Data entries:
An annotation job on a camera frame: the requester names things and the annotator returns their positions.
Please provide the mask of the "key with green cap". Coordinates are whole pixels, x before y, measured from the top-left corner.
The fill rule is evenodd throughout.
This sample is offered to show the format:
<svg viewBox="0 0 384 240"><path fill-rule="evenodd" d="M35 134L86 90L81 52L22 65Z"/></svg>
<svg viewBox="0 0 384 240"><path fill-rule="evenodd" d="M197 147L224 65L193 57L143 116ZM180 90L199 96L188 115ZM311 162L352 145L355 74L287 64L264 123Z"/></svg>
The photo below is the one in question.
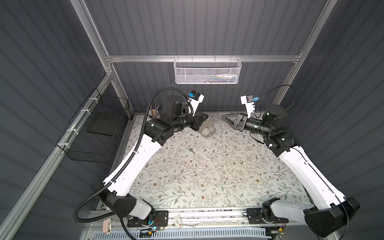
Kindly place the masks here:
<svg viewBox="0 0 384 240"><path fill-rule="evenodd" d="M194 152L193 148L189 148L189 149L186 149L186 150L184 151L184 154L185 154L185 155L188 155L188 154L195 154L195 152Z"/></svg>

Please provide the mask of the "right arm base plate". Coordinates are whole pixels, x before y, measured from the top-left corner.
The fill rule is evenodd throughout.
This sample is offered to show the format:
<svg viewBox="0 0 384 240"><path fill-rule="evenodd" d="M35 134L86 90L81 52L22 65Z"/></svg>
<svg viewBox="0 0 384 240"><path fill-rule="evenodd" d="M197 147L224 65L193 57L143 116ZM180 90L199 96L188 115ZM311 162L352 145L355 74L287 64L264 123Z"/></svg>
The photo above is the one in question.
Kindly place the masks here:
<svg viewBox="0 0 384 240"><path fill-rule="evenodd" d="M273 215L273 213L264 208L247 208L244 212L244 216L247 217L249 224L287 224L289 222L286 218L277 218Z"/></svg>

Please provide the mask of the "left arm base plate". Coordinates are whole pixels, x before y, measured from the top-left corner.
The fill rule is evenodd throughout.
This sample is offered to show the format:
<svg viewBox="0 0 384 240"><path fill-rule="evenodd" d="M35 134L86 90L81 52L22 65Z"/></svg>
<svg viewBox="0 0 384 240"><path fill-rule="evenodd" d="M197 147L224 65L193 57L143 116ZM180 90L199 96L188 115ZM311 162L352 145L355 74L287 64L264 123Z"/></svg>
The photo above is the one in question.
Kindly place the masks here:
<svg viewBox="0 0 384 240"><path fill-rule="evenodd" d="M145 219L137 217L128 217L128 228L139 227L166 227L169 220L169 211L155 210Z"/></svg>

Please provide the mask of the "silver metal key holder plate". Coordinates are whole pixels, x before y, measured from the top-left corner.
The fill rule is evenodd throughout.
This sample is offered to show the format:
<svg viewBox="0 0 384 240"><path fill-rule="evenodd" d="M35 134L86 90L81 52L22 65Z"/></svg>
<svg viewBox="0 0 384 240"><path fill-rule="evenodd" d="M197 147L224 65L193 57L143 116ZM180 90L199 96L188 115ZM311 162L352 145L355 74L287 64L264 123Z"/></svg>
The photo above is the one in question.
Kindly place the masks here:
<svg viewBox="0 0 384 240"><path fill-rule="evenodd" d="M211 119L203 122L198 133L204 138L211 138L216 134L217 130Z"/></svg>

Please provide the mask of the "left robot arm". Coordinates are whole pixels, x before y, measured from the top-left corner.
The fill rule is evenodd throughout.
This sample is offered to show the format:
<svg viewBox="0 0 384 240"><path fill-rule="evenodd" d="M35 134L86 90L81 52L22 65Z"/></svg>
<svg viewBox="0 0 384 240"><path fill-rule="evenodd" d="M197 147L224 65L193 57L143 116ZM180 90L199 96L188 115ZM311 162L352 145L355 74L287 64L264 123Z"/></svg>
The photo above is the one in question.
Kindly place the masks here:
<svg viewBox="0 0 384 240"><path fill-rule="evenodd" d="M151 225L155 209L144 200L130 195L129 191L136 177L148 160L171 138L175 132L184 128L198 131L208 115L198 112L197 108L204 100L204 95L191 91L188 102L177 101L171 97L167 107L158 111L152 119L145 122L144 135L131 150L130 160L127 155L119 166L103 181L111 185L99 196L102 202L119 218L136 217Z"/></svg>

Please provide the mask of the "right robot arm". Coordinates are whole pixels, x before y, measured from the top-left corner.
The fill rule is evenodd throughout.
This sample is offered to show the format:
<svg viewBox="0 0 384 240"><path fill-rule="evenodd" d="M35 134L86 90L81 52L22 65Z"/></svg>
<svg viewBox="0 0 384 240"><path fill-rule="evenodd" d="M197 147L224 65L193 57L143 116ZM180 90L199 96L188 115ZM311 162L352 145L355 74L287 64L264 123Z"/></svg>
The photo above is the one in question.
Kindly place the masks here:
<svg viewBox="0 0 384 240"><path fill-rule="evenodd" d="M251 116L252 104L246 114L222 116L234 130L248 131L263 137L262 144L285 163L295 174L310 197L310 204L294 204L274 197L263 203L261 216L266 223L288 219L305 224L318 237L326 238L342 227L349 228L350 220L360 209L359 202L347 198L322 174L305 153L294 136L285 130L287 111L280 105L270 105L261 119Z"/></svg>

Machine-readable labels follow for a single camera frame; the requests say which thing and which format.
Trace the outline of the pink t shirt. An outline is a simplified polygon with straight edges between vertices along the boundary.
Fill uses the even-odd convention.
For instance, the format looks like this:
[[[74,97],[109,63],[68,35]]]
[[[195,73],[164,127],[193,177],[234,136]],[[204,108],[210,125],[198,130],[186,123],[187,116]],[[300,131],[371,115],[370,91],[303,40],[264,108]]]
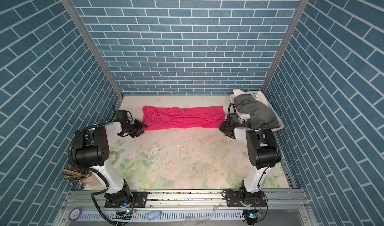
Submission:
[[[143,107],[143,123],[146,131],[167,129],[218,129],[225,121],[222,106],[178,108]]]

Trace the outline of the white plastic laundry basket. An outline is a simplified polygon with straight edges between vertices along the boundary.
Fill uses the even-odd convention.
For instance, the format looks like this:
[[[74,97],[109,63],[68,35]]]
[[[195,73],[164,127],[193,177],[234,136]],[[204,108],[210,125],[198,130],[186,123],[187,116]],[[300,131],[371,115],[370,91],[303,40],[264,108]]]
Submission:
[[[261,91],[233,90],[230,101],[235,105],[238,117],[251,129],[270,129],[273,132],[284,128],[284,123],[266,96]]]

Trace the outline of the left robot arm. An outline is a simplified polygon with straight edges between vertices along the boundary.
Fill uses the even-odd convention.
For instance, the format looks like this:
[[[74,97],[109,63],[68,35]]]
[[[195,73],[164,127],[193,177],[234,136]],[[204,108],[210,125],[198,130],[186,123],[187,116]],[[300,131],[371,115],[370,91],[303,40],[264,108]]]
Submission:
[[[137,138],[147,127],[134,120],[129,111],[117,110],[109,122],[77,130],[70,142],[69,162],[96,176],[105,187],[102,194],[114,207],[127,208],[133,201],[133,194],[109,160],[112,139],[114,136]]]

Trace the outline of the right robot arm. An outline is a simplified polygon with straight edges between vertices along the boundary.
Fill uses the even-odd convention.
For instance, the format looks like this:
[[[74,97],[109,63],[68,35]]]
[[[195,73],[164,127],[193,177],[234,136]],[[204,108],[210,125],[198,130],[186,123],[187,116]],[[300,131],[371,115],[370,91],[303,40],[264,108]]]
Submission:
[[[222,191],[227,206],[230,208],[268,206],[268,197],[262,190],[262,181],[281,161],[281,153],[273,132],[270,129],[249,129],[245,123],[238,124],[233,119],[225,120],[219,130],[227,137],[246,141],[248,158],[252,165],[238,190]]]

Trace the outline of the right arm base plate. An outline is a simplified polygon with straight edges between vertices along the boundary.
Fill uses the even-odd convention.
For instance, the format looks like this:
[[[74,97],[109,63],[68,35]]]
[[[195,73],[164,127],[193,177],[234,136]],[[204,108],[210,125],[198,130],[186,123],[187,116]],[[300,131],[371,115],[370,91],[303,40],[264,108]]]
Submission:
[[[229,208],[234,207],[266,207],[267,199],[262,192],[249,193],[246,191],[223,190],[222,197]]]

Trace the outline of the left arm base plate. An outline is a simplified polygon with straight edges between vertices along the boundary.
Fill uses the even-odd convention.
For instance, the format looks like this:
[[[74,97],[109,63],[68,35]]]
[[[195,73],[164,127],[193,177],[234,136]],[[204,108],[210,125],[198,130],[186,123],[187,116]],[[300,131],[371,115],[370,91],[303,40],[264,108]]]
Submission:
[[[105,203],[105,208],[107,209],[128,209],[128,208],[139,208],[143,209],[146,206],[148,199],[148,192],[131,192],[129,199],[122,198],[107,200]]]

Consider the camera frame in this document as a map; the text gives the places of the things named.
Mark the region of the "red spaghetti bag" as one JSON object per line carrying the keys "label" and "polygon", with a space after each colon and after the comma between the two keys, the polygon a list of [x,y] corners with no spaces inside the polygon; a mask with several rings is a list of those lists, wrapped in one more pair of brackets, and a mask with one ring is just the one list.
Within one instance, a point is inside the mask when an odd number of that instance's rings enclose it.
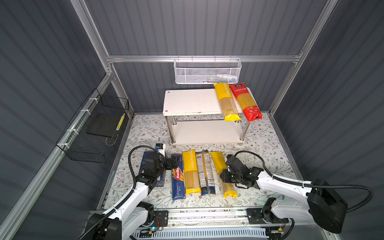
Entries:
{"label": "red spaghetti bag", "polygon": [[247,89],[244,83],[230,85],[230,89],[240,107],[242,108],[242,111],[248,122],[261,120],[263,118],[261,111],[253,98],[253,95]]}

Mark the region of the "yellow spaghetti bag label up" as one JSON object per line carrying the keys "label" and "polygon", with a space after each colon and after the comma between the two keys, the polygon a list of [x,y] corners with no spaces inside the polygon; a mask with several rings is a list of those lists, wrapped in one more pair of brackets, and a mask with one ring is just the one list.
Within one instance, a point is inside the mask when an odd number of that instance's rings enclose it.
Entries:
{"label": "yellow spaghetti bag label up", "polygon": [[[216,168],[218,175],[223,173],[224,170],[228,169],[226,162],[225,162],[225,159],[224,159],[224,155],[222,152],[214,151],[214,152],[210,152],[210,154],[211,154],[211,157],[212,157],[212,160],[214,162],[214,165],[215,165],[215,168]],[[223,192],[225,199],[227,197],[233,197],[233,198],[238,197],[238,194],[235,191],[232,184],[225,183],[221,178],[219,178],[219,181],[220,181],[220,186],[221,186],[221,189],[222,189],[222,192]]]}

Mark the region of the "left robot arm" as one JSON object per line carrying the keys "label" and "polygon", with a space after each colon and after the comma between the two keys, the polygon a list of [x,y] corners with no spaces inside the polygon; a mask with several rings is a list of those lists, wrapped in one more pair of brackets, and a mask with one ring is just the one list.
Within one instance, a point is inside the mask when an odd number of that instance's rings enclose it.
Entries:
{"label": "left robot arm", "polygon": [[[150,149],[145,156],[144,169],[136,176],[131,156],[140,148]],[[166,157],[165,145],[134,147],[128,156],[129,168],[133,177],[133,186],[111,208],[101,214],[93,214],[86,225],[80,240],[134,240],[134,233],[142,228],[140,236],[151,236],[167,226],[168,211],[155,211],[154,205],[144,199],[155,188],[159,176],[172,167],[172,161]]]}

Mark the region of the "clear blue spaghetti bag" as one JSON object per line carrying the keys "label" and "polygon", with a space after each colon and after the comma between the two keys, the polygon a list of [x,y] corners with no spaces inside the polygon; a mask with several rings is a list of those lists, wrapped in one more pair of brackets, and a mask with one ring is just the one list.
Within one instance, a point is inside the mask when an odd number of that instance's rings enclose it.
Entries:
{"label": "clear blue spaghetti bag", "polygon": [[215,194],[215,182],[213,177],[211,155],[207,150],[196,153],[198,173],[202,196]]}

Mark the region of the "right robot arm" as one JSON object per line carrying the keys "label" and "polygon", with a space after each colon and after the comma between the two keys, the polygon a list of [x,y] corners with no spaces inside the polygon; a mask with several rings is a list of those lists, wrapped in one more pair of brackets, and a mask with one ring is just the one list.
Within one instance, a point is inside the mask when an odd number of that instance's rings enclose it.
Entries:
{"label": "right robot arm", "polygon": [[[374,197],[374,191],[361,185],[330,185],[317,179],[314,182],[301,181],[272,174],[262,161],[262,167],[248,168],[235,155],[227,155],[223,170],[218,174],[224,183],[234,184],[240,189],[258,189],[280,193],[291,201],[268,198],[260,209],[248,209],[249,220],[257,223],[286,224],[295,220],[311,221],[322,229],[339,234],[342,232],[347,213],[353,212]],[[359,203],[349,207],[337,193],[338,189],[367,191],[367,196]]]}

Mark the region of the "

Task to carry out => Report the lines above that contain "camera".

Your response =>
An annotation job on a camera frame: the requester names things and the annotator returns their positions.
Machine-readable labels follow for a single camera frame; the requests say which thing and which format.
Consider the camera frame in this document as a map; the text gives the places of the things named.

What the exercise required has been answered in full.